Because, again, each day is merely another reminder of how much she means to me. I think I skipped a few stages of the grieving process and re-arrived later on to the denial portion of it. In a playful sort of way I tried to imagine that her death wasn’t real, that she had just gone back home to the Philippines and the GoFundMe page for her funeral was so that she could have some spending money to live on once she made it home. That one of these days she’ll text me a photo of herself on some beach, with a smile on her face, and a girly-looking cocktail in her hand, and a whole silver platter filled with all of her favorite street foods.
I know that ain’t ever gonna happen, but I suppose that is simply my version of praying to a higher power, or wishing for something that isn’t real. It’s a cute thought, though. For me personally it took an entire month before I was able to return out in public to the types of establishments I tend to enjoy. It just didn’t feel right to go through with the act of smiling and laughing and flirting with women, and so on.
At Niña’s celebration of life I was only on my first beer when Niña’s sister called me up to speak about her. I was the second person to go up there, in other words. And in my head I was thinking how much I would have rather been like tenth, or some shit, because I was not nearly loaded enough to share my thoughts in that moment. I wanted to be drunk. I would have preferred it, at least. But that is where I stood and will forever stand in the eyes of Niña’s family: I was the very first non-family member to speak on her.
And I gave the necessary credit, to Niña’s sister, Raven. To Raven’s boyfriend for helping lead the celebration of life. To the boyfriend of Niña’s mom, who was there by the side of Niña’s mom for the darkest days of her life. And then I started talking about Niña. About how much love she had to give. About how we dated for a few years, and how we were friends for a few years more. About how my favorite things Niña and I did were the simple ones. About cooking. And cleaning. And doing laundry. And going grocery shopping. And watching shows. And how Niña always made the simple things feel so special, always.
At the end I talked about how much I knew that Niña wanted out of life. That she wanted everything, all the time. And that her legacy, much as I mentioned in my last blog, will be carried on through people like me, who have never felt more motivated to get everything that we want, or I want, personally, out of this life. And that’s real. That is still what I intend to do. To fulfill my dreams. To arrive at a point sometime in the future where I will be able to say that we made it. Not just me.

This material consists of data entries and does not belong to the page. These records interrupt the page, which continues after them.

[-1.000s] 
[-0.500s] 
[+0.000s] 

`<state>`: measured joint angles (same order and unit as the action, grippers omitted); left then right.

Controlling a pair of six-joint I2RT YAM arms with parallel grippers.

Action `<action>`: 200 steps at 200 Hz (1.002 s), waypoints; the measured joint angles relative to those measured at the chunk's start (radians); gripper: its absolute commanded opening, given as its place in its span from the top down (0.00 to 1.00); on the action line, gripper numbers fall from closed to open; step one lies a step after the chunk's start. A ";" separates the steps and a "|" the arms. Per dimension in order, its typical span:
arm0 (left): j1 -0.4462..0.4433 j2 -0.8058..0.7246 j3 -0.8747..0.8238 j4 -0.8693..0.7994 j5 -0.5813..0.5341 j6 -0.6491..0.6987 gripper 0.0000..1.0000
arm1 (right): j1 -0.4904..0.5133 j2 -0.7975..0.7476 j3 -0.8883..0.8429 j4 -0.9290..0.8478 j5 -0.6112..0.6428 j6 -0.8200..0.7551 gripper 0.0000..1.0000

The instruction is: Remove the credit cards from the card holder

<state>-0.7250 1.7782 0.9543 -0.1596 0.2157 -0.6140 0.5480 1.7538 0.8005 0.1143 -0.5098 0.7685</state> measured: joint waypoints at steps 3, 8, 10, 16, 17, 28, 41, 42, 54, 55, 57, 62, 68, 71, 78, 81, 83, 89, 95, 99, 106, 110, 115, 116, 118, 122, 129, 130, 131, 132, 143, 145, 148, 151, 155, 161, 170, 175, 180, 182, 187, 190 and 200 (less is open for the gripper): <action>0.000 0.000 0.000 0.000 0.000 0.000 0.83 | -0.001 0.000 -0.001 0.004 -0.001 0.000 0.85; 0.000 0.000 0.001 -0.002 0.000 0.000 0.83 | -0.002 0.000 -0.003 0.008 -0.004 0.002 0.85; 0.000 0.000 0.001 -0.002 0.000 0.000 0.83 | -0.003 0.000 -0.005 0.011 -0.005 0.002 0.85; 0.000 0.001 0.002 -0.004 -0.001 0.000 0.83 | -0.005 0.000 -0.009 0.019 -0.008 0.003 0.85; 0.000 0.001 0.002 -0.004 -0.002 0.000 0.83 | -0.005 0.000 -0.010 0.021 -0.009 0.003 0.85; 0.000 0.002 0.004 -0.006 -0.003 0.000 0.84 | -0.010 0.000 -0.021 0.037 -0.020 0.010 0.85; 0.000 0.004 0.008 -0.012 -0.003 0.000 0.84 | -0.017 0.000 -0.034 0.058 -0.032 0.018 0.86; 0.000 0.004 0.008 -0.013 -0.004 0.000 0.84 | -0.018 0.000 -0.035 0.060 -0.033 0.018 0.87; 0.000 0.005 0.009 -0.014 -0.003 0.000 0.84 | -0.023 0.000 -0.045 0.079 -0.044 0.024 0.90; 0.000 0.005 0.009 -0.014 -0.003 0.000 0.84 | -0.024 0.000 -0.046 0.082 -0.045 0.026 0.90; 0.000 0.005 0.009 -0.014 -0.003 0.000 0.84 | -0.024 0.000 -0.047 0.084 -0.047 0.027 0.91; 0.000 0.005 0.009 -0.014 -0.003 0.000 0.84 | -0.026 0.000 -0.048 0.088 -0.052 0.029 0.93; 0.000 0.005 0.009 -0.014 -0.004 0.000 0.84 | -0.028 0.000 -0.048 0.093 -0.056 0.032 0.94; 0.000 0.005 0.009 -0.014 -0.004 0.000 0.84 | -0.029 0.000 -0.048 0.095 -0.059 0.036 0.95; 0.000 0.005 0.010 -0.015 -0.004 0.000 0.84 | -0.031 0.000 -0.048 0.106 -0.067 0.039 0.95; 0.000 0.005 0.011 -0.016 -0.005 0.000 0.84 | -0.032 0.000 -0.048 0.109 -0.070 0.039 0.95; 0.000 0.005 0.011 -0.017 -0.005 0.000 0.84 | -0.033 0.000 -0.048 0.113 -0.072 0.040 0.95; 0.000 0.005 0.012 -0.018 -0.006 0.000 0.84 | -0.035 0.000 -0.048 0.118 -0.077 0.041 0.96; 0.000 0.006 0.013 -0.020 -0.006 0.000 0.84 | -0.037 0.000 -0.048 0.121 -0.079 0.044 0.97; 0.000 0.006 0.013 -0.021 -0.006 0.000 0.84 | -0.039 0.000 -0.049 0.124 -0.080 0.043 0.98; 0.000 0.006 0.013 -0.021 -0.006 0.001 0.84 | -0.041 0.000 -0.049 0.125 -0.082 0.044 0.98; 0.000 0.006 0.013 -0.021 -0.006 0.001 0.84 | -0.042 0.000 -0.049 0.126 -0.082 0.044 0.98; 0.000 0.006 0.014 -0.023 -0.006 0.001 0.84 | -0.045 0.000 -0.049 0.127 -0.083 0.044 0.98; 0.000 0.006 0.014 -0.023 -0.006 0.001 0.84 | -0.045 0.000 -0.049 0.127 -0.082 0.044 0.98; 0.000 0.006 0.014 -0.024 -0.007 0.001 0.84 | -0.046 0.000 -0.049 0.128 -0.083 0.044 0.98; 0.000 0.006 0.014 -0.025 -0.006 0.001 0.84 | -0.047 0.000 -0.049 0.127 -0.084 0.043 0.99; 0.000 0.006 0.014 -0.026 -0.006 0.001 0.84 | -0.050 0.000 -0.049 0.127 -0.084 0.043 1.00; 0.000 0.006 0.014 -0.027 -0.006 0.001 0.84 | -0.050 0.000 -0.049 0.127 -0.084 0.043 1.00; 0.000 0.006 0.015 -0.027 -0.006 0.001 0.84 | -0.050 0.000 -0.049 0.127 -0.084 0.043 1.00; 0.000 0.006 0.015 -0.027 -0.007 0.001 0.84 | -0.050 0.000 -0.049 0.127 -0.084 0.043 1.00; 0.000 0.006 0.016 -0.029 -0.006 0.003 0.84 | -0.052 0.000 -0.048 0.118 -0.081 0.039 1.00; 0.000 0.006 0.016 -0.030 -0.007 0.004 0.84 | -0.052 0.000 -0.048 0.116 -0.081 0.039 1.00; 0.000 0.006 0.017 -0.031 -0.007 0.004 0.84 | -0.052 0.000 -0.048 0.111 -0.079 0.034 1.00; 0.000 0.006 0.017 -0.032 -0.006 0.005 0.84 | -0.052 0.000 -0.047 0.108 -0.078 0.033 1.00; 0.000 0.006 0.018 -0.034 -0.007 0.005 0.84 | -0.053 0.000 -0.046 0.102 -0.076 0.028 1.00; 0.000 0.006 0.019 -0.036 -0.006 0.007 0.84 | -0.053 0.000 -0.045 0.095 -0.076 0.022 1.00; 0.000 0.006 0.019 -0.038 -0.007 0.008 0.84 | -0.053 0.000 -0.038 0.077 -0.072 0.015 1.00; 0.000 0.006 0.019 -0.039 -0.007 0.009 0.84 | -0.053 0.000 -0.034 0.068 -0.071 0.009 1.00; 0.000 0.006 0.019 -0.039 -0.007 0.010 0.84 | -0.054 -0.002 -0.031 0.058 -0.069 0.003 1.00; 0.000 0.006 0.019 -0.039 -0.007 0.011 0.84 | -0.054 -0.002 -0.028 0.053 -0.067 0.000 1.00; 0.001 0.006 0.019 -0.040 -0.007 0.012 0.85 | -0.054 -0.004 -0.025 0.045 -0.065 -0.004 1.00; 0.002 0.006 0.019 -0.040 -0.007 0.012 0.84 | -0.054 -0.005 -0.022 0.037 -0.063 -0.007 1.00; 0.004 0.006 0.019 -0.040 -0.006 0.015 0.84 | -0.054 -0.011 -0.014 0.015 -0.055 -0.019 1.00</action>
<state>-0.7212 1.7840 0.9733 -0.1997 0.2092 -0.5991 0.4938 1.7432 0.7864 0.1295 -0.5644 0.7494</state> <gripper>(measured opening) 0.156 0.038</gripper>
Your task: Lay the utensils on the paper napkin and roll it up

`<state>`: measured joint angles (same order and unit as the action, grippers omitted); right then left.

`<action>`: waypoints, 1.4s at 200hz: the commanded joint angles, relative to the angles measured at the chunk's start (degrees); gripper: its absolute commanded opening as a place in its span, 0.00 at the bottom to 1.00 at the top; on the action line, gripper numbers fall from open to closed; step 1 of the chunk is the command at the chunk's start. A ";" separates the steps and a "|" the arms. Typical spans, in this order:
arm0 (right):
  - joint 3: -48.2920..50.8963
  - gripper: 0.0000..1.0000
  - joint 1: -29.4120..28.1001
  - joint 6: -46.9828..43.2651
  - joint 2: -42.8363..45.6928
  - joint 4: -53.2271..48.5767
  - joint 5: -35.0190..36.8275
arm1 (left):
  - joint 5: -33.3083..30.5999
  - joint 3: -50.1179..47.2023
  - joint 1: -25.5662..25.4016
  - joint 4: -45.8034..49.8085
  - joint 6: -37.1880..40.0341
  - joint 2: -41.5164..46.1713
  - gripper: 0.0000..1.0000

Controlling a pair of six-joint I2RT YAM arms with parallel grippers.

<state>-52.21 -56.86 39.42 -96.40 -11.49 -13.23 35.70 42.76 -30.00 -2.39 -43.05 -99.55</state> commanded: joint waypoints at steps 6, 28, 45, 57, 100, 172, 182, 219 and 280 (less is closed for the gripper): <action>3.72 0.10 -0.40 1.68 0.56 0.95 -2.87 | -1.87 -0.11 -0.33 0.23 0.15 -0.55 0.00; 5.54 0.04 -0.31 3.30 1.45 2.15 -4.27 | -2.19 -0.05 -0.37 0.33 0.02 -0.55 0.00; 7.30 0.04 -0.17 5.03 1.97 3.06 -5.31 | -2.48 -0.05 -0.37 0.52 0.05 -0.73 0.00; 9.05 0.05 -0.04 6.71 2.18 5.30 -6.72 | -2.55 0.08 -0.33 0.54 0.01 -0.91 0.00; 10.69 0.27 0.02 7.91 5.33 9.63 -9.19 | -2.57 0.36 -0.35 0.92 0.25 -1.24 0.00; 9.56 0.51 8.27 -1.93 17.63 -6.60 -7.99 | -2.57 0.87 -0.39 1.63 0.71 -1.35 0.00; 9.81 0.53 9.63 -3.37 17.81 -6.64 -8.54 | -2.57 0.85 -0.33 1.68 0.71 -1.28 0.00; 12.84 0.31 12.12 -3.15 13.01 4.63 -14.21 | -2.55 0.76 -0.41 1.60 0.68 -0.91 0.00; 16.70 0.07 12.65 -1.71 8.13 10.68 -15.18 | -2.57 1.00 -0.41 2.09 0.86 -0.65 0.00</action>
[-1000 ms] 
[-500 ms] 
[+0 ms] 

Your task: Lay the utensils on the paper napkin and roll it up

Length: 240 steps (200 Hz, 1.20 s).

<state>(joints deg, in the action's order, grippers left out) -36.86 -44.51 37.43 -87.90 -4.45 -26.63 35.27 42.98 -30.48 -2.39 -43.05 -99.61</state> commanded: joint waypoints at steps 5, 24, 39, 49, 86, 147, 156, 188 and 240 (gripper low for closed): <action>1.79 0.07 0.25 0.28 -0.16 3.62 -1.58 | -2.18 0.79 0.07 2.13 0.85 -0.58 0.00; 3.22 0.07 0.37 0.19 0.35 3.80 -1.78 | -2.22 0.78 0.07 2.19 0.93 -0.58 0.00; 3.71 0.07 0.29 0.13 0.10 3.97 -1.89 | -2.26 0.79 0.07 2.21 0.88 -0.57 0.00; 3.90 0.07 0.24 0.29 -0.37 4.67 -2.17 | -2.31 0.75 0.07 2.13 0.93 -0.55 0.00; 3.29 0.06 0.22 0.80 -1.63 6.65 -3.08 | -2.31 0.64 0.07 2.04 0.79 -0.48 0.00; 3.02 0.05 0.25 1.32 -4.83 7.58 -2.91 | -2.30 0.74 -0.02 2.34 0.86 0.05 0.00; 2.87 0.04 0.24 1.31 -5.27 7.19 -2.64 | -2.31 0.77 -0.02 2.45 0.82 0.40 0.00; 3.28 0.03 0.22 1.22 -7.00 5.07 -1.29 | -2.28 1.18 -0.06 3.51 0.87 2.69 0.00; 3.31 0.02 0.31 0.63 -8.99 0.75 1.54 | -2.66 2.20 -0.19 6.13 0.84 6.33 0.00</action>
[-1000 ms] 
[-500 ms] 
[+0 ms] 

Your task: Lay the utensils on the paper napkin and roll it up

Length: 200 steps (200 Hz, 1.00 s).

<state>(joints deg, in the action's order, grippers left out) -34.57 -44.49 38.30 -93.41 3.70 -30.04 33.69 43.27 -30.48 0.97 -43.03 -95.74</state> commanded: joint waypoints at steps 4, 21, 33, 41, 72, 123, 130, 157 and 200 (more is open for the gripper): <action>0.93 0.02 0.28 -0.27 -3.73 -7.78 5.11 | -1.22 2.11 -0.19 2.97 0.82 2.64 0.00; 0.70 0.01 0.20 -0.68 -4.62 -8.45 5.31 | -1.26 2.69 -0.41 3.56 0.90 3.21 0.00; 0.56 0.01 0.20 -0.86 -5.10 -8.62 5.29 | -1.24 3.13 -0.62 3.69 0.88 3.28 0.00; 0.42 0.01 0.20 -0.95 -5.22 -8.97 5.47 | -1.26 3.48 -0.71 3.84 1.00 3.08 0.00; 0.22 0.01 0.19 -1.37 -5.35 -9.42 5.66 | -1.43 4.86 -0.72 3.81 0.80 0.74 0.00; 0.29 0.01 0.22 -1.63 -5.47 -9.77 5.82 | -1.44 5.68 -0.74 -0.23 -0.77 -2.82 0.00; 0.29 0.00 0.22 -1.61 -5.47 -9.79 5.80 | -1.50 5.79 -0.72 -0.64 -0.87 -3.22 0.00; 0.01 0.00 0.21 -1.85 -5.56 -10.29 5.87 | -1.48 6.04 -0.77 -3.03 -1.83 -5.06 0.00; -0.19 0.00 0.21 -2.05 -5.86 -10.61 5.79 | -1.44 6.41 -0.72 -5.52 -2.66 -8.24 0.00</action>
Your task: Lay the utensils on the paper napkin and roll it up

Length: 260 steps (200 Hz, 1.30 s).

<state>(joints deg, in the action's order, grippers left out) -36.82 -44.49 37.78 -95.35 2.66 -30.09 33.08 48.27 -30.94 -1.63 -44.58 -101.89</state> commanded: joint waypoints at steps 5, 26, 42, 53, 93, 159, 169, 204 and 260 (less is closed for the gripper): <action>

Niña’s death occurred obviously at a difficult and complicated stage of her life, and the timing sucked because it’s been a difficult and complicated stage of my own life. I never would have been prepared for such tragic news, of course, but it felt a lot worse due to my own selfishness of being so focused on myself when I could have and should have been looking outwards, towards the people I love, and especially those I love(d) the most.